### [WHAT YOU ARE ASKED TO DO]
Scan the entries below for the word "black". Copy each line that has it.

◇ ◇ ◇

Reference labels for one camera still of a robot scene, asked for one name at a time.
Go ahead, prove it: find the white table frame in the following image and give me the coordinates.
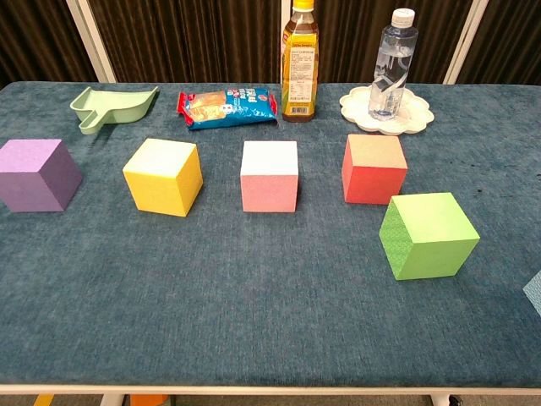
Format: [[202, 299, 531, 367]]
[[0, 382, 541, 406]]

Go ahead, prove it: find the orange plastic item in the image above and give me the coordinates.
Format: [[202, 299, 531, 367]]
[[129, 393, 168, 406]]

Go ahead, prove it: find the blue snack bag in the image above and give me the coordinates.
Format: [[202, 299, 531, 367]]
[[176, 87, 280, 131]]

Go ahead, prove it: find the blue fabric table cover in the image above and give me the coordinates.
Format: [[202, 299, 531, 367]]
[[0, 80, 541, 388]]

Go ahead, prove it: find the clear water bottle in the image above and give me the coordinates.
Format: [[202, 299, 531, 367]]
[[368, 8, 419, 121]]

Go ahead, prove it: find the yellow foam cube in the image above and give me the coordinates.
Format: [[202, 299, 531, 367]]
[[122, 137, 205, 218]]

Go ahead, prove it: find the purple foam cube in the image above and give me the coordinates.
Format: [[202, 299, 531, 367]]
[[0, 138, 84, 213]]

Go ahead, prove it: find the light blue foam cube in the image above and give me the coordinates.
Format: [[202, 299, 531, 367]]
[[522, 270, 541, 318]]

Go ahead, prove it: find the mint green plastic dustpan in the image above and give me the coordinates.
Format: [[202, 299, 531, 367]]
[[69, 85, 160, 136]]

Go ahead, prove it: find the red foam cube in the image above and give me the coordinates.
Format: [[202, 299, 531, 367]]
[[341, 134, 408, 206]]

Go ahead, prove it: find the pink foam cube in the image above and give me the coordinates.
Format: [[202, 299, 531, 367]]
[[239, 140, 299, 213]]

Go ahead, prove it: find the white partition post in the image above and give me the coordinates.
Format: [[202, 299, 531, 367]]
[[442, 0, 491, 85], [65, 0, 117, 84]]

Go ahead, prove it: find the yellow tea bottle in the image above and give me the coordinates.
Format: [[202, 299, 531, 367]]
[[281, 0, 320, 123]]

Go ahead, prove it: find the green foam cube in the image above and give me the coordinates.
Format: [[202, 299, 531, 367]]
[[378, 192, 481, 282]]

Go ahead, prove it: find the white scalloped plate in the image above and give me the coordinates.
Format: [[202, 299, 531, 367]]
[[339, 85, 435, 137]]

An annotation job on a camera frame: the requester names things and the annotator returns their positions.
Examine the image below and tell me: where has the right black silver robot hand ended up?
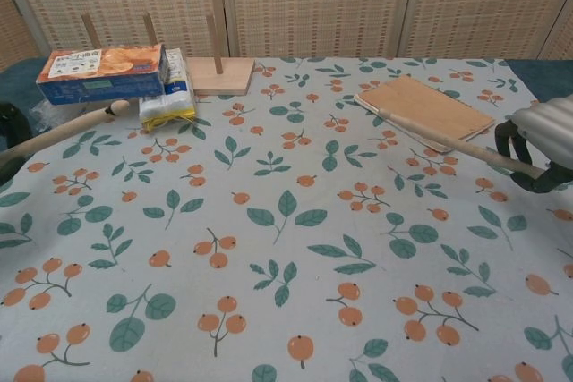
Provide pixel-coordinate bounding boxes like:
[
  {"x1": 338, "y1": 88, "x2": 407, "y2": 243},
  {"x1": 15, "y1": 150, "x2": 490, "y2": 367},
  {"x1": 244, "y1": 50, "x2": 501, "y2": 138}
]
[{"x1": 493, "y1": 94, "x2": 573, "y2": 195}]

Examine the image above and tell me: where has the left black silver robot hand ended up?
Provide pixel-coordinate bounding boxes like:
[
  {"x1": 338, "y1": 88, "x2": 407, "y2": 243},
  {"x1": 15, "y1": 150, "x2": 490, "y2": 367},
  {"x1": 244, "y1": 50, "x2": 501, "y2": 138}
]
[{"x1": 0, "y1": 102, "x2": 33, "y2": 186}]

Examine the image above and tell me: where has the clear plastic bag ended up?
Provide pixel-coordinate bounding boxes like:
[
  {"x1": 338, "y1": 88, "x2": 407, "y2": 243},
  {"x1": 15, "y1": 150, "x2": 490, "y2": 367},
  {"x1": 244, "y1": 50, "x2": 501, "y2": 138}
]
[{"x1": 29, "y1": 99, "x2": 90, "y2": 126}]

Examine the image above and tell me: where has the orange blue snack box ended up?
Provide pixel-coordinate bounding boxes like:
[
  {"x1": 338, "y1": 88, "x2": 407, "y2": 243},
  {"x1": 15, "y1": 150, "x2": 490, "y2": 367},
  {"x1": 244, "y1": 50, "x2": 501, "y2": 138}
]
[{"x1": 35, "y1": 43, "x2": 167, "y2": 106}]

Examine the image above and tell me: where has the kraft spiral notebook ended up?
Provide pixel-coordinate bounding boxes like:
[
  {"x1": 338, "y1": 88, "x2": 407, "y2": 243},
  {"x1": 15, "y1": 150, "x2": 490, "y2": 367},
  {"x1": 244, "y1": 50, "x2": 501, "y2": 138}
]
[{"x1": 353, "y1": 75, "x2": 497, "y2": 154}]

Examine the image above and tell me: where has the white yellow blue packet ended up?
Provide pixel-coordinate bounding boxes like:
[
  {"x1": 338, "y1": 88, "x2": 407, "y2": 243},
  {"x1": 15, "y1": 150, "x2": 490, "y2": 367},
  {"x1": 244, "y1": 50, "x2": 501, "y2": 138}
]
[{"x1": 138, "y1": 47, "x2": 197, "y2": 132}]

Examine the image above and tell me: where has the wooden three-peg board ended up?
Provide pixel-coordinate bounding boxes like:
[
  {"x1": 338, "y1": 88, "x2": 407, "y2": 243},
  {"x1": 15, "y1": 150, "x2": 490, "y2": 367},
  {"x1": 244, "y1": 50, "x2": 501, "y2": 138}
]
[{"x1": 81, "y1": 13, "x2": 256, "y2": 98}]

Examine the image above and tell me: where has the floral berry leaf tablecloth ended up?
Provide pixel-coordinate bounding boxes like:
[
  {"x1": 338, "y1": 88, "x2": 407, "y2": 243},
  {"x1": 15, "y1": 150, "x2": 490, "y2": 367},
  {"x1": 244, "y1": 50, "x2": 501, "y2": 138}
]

◇ ◇ ◇

### [OUTPUT OF THE EXERCISE]
Examine the image below and tell me: where has the right black silver robot hand ended up?
Examine the image above and tell me: where has the left black silver robot hand ended up?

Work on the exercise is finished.